Tidak memenuhi syarat secara formil meliputi perkawinan dilangsungkan di hadapan pegawai pencatat nikah yang tak berwenang; wali nikah yang tidak sah; perkawinan tanpa dihadiri dua orang saksi; dll. Di samping itu, seorang suami atau istri dapat membatalkan perkawinan apabila perkawinan dilangsungkan di bawah ancaman atau pemaksaan; atau salah sangka mengenai diri suami atau istri.
Dihubungkan dengan kasus pembatalan perkawinan Andah-Vanno, misalnya, beberapa alasan pembatalan perkawinan di atas memiliki kecocokan. Terutama poin pemaksaan dan salah sangka.
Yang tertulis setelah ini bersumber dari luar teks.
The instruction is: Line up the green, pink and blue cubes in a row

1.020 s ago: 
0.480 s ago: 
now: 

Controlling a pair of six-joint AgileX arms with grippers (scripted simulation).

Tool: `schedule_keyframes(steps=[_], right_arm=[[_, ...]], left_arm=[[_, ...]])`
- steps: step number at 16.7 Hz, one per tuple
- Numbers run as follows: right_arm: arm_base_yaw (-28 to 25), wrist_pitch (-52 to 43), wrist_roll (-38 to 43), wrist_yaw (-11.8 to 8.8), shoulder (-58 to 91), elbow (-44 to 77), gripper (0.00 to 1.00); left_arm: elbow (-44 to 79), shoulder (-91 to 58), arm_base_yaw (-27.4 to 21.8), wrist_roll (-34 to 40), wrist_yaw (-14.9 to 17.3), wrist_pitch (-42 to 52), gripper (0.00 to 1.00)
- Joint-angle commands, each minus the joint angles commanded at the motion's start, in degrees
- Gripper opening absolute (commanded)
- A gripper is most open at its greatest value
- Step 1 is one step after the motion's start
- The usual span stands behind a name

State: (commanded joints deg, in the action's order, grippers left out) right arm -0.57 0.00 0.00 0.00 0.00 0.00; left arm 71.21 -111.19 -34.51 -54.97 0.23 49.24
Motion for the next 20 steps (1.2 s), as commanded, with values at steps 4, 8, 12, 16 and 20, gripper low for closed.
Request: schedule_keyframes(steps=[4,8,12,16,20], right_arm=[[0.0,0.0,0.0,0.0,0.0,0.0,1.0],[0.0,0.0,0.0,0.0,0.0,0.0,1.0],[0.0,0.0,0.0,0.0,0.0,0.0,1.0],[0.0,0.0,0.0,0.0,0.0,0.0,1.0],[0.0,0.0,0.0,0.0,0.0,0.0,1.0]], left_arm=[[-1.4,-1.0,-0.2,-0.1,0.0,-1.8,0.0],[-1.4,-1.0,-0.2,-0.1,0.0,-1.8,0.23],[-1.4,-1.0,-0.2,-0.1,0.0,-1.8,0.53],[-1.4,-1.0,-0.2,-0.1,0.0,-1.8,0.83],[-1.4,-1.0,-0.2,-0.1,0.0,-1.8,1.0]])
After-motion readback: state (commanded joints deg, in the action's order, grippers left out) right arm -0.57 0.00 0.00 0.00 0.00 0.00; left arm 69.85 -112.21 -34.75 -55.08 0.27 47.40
Dalam konferensi pers sebelumnya Andah mengakui telah meminta Vanno masuk Islam. Sangat mungkin Vanno merasa terpaksa pindah keyakinan demi bisa mengawini kekasihnya. Di hati kecil Vanno tak mau masuk Islam.
Kelihatan oleh Andah bahwa Vanno telah jadi mualaf. Hal ini dibuktikan Vanno dengan kesediaannya mengikrarkan Dua Kalimat Syahadat. Belakangan, Andah salah sangka. Ternyata, Vanno tak benar-benar meyakini agama barunya tersebut. Sementara itu, Pasal 2 UU Perkawinan tegas menyatakan, “Perkawinan adalah sah, apabila dilakukan menurut hukum masing-masing agamanya dan kepercayaannya itu.” Perkawinan Andah-Vanno dilangsungkan menurut hukum agama Islam. Karena itu, secara formil-prosedural pernikahan ini dianggap sah. Namun, secara materil, perkawinan ini sebenarnya tak sah jika benar Vanno tidak sungguh-sungguh jadi mualaf.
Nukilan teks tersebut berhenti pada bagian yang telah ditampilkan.